ZEIT ONLINE: Wie stark greift die digitale Kontrolle im ländlichen Raum Chinas, der ja traditionell durch korrupte Lokalkader immer ein relativ hohes Unruhepotenzial hat?

Drinhausen: Während es in Deutschland noch Gegenden ohne Netzabdeckung gibt, hatte man in China schon vor Jahren überall 4G-Standard, also auch auf dem Land. Es gibt Studien, die zeigen, dass auch in ländlichen Gebieten sehr viel Geld in den Sicherheitsbereich geflossen ist und dass auch in Kleinstädten viele Kameras aufgebaut wurden.

ZEIT ONLINE: Die KP Chinas hat 90 Millionen Mitglieder. Reichen die nicht aus, das Volk auch auf dem Land zu bewachen?

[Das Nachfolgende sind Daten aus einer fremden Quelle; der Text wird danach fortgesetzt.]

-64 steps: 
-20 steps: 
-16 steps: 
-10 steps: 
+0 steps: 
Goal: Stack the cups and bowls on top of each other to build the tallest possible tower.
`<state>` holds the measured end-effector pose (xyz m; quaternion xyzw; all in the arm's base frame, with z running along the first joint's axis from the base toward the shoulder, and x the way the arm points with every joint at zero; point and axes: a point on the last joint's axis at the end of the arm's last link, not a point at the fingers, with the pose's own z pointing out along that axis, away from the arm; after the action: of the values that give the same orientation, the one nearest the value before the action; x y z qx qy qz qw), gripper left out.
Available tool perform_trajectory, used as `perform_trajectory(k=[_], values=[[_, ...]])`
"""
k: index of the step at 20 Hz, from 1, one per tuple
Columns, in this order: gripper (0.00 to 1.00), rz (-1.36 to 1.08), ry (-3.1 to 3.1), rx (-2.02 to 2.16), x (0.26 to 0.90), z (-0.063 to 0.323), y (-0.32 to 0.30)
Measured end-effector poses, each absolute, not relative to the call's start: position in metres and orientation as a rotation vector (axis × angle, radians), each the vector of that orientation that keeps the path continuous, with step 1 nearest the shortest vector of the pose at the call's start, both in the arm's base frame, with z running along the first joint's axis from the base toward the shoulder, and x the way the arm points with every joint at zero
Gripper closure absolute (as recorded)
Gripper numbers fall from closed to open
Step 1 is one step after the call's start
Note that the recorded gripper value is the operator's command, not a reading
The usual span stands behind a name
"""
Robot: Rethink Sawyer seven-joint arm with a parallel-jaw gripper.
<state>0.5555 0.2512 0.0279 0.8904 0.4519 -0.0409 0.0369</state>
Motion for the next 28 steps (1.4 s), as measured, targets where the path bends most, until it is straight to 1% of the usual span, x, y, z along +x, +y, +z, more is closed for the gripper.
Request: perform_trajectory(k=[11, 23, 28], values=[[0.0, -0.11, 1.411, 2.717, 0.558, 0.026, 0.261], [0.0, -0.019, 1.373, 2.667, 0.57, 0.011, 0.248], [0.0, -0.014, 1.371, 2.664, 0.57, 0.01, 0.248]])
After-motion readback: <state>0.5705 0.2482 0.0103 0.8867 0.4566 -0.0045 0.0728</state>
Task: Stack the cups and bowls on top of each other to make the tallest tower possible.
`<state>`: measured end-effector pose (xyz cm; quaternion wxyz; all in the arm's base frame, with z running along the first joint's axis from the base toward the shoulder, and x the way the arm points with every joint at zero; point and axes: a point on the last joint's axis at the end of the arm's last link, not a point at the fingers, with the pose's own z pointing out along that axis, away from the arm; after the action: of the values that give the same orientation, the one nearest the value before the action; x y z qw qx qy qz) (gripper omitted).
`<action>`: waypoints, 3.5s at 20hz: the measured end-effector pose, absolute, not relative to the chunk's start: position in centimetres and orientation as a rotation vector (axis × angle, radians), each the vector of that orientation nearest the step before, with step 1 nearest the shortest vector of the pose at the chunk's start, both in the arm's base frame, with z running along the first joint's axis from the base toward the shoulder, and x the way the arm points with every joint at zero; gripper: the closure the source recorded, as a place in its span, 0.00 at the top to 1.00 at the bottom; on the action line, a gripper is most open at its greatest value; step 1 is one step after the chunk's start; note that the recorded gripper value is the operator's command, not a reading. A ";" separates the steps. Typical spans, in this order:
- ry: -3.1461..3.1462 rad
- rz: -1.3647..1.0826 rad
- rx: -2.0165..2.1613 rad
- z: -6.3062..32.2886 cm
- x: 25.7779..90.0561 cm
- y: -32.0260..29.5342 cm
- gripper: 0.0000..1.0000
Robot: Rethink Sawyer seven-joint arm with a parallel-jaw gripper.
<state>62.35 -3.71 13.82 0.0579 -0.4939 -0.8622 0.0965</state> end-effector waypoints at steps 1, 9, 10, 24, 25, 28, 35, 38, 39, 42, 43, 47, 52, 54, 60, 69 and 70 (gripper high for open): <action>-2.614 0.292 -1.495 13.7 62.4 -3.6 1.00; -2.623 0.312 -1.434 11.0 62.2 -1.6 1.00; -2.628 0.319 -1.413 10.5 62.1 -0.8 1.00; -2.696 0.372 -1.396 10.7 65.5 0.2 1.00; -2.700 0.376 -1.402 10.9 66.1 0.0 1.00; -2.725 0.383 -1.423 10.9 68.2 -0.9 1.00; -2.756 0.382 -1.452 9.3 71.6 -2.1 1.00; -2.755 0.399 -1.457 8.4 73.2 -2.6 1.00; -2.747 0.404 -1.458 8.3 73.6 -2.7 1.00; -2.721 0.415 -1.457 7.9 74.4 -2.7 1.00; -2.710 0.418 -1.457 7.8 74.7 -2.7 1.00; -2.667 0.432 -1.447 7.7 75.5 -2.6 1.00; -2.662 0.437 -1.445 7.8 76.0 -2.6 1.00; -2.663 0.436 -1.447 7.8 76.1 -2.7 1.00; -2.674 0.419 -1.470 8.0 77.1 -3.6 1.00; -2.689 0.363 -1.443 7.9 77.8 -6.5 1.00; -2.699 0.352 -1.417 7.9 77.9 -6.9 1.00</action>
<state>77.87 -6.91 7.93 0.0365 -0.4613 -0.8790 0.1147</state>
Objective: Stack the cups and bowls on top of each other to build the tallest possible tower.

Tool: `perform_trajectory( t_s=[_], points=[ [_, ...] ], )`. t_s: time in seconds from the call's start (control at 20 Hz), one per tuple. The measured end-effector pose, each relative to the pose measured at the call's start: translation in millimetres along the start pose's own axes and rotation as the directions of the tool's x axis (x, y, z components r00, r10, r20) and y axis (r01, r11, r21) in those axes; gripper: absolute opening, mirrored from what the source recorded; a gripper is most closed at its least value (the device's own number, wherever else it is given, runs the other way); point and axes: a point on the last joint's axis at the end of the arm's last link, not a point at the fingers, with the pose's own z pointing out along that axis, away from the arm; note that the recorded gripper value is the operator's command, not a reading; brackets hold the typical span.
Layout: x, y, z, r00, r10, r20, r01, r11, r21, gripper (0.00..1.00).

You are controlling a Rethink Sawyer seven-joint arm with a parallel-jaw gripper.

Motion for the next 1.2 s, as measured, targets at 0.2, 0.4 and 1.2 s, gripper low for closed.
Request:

Drinhausen: Chinas Überwachungsstaat und der technologiegestützte Regierungsansatz verbinden mit einfachen Mitteln die Kader und Freiwilligen, die auf lokaler Ebene unterwegs sind, mit den Datensystemen. Die haben ja alle Smartphones, oft ausgestattet mit Apps für verschiedene Zwecke, und können darüber Informationen weitergeben. Sie können sich das so vorstellen, dass Sie irgendwo auf dem Land herumspazieren und es kommt Ihnen ein Polizist entgegen, der sagt: Hey du, zeig mal deinen Ausweis! Er macht ein Foto und schickt es einfach per WeChat weiter. Das ist sicher nicht datenschutzkonform, aber da überschneidet sich die Digitalwelt mit der immer noch sehr starken menschlichen Präsenz im System der Kommunistischen Partei. Die gab es von Anfang an, und sie wird jetzt wieder ausgebaut – aber eben mit den neuen technischen Mitteln.